Every line in the listing below that holds the word "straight" should be returned.

[Data for processing — start]

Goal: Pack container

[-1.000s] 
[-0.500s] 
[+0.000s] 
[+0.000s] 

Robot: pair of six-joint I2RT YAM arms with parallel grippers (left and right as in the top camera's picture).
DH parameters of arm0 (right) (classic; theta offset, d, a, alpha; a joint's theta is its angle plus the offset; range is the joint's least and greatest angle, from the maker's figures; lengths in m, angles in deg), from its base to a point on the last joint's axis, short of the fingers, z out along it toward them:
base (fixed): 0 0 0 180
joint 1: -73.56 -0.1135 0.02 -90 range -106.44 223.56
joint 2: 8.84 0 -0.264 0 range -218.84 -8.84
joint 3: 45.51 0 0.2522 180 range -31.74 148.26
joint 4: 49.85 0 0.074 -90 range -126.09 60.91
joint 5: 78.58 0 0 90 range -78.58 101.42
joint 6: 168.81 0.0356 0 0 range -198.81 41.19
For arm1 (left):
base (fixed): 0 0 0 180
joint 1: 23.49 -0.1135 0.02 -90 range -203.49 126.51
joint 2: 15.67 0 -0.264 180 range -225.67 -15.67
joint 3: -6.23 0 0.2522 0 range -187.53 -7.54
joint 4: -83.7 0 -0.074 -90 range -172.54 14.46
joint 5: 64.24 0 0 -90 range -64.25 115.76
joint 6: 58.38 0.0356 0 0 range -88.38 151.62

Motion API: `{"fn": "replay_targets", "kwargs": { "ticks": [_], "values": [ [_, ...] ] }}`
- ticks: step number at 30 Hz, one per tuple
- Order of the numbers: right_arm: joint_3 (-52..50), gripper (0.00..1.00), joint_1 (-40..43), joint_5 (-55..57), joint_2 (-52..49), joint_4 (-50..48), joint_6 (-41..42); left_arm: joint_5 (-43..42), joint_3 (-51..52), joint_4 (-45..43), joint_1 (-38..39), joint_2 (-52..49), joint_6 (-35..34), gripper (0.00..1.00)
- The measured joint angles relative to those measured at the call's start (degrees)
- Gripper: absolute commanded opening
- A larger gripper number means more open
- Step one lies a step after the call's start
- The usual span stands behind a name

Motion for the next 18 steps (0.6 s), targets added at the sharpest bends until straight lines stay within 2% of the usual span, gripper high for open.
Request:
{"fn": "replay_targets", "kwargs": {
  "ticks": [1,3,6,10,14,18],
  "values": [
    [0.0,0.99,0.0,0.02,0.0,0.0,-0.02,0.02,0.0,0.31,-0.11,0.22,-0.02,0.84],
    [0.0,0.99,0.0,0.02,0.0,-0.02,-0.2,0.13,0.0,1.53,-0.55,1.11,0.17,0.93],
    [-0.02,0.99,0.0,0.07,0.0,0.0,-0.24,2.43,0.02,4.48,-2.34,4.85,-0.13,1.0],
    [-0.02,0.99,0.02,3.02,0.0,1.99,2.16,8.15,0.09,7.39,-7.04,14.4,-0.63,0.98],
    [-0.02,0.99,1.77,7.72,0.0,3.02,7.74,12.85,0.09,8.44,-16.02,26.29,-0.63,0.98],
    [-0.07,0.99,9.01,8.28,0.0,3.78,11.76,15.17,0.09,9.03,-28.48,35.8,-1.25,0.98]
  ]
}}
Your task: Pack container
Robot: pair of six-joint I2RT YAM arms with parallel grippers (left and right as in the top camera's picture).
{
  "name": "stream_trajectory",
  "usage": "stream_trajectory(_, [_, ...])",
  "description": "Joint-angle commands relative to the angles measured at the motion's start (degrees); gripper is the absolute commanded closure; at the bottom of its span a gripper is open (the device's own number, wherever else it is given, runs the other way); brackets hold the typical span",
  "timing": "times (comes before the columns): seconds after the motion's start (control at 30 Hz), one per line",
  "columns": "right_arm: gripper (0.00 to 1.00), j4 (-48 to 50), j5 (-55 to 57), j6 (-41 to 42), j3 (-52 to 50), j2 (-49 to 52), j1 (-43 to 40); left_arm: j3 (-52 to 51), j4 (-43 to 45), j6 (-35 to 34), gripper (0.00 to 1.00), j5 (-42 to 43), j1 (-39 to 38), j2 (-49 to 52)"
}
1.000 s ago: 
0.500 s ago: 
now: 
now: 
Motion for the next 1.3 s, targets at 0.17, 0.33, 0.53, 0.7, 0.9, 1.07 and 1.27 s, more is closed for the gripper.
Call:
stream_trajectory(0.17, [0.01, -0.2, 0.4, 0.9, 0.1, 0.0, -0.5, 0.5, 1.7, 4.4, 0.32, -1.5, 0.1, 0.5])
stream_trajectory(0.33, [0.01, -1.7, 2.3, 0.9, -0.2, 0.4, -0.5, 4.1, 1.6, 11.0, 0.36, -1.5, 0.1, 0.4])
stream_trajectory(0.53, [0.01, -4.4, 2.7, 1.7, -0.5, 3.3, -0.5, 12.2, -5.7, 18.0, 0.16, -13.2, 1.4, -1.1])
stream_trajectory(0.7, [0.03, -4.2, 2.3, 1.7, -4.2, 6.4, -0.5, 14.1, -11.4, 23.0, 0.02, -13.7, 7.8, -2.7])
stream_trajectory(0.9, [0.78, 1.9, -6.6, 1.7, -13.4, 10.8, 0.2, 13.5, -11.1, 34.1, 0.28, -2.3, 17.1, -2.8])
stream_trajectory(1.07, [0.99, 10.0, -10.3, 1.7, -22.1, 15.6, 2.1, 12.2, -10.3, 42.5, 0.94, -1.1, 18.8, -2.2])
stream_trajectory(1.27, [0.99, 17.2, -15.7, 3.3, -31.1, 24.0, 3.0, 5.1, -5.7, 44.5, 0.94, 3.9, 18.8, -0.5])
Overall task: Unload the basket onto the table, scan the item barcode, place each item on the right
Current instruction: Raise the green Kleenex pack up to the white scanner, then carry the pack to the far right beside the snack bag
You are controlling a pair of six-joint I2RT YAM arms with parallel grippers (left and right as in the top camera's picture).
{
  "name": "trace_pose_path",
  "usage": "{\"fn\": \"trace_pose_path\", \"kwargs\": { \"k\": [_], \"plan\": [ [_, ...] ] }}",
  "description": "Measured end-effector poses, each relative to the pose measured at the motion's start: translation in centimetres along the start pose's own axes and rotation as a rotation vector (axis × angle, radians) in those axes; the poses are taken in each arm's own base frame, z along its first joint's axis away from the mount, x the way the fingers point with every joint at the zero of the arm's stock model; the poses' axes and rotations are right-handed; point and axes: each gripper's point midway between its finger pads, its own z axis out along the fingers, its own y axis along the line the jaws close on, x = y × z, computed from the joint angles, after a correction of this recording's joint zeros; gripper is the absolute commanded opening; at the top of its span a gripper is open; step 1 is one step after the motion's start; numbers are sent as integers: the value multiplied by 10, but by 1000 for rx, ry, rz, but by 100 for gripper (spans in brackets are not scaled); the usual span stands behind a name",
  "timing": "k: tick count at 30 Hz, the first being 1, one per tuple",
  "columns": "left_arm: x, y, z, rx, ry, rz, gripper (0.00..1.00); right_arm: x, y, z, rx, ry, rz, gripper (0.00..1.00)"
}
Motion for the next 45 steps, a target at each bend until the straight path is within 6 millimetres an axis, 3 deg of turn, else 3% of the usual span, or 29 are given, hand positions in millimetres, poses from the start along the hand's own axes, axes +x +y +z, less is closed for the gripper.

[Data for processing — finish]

### Response box
Motion for the next 18 steps (0.6 s), targets added at the sharpest bends until straight lines stay within 2% of the usual span, gripper high for open.
Motion for the next 45 steps, a target at each bend until the straight path is within 6 millimetres an axis, 3 deg of turn, else 3% of the usual span, or 29 are given, hand positions in millimetres, poses from the start along the hand's own axes, axes +x +y +z, less is closed for the gripper.

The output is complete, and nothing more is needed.